_Aim of the task_
Locate every line in the material below that has the word "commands". Copy each of those lines.

_Data excerpt_

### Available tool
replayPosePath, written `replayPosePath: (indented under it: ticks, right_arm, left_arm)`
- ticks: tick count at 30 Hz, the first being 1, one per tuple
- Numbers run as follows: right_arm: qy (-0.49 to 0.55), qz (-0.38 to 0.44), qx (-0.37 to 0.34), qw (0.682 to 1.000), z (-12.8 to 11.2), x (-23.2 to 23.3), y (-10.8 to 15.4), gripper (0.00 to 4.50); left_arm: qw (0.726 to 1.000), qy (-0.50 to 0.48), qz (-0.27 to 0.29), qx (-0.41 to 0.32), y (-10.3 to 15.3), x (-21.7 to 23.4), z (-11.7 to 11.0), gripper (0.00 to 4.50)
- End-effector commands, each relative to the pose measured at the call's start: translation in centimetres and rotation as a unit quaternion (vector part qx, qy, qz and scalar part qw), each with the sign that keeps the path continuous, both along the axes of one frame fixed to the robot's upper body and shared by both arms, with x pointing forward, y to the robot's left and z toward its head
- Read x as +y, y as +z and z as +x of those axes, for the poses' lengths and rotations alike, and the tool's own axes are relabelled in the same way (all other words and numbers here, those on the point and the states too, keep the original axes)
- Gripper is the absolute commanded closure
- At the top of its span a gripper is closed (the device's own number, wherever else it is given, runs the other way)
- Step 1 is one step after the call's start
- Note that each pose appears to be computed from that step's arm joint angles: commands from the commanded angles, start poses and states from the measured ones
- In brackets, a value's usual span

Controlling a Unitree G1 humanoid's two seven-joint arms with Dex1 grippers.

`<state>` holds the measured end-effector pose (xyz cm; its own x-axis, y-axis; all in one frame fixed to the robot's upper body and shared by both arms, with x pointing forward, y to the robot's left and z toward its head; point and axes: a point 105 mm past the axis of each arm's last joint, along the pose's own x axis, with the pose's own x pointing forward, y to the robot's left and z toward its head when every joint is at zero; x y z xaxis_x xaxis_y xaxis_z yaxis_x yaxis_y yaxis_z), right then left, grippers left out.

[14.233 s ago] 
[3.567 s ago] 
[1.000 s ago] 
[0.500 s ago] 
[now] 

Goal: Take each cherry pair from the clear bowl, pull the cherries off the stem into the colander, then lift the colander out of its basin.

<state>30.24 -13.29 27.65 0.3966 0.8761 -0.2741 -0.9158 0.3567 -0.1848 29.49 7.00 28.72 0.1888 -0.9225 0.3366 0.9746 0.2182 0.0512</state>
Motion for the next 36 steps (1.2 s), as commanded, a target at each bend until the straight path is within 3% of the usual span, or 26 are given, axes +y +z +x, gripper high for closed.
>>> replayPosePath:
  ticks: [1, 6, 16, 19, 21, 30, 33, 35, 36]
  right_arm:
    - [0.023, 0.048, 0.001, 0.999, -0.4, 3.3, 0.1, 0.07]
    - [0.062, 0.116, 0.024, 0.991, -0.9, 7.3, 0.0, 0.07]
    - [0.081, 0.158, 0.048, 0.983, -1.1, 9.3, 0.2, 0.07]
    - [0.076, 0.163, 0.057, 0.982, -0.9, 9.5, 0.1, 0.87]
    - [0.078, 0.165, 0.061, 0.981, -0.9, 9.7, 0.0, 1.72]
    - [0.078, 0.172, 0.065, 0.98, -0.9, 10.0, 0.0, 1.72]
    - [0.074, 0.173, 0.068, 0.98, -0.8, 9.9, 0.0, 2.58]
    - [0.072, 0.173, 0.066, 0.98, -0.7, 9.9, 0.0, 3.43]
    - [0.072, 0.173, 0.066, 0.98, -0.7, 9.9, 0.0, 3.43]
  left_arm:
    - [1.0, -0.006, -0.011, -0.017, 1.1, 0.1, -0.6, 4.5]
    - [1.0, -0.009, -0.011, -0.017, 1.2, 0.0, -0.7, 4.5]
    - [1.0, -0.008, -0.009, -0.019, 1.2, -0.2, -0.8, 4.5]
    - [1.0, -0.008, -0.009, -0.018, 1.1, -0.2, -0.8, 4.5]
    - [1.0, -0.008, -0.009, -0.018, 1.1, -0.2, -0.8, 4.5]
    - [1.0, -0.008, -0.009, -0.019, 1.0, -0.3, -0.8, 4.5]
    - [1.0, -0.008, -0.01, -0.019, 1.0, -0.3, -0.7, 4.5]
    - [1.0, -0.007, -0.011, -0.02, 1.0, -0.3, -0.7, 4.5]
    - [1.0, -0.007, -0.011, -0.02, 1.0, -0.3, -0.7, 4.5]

_Exercise solution_
- End-effector commands, each relative to the pose measured at the call's start: translation in centimetres and rotation as a unit quaternion (vector part qx, qy, qz and scalar part qw), each with the sign that keeps the path continuous, both along the axes of one frame fixed to the robot's upper body and shared by both arms, with x pointing forward, y to the robot's left and z toward its head
- Note that each pose appears to be computed from that step's arm joint angles: commands from the commanded angles, start poses and states from the measured ones

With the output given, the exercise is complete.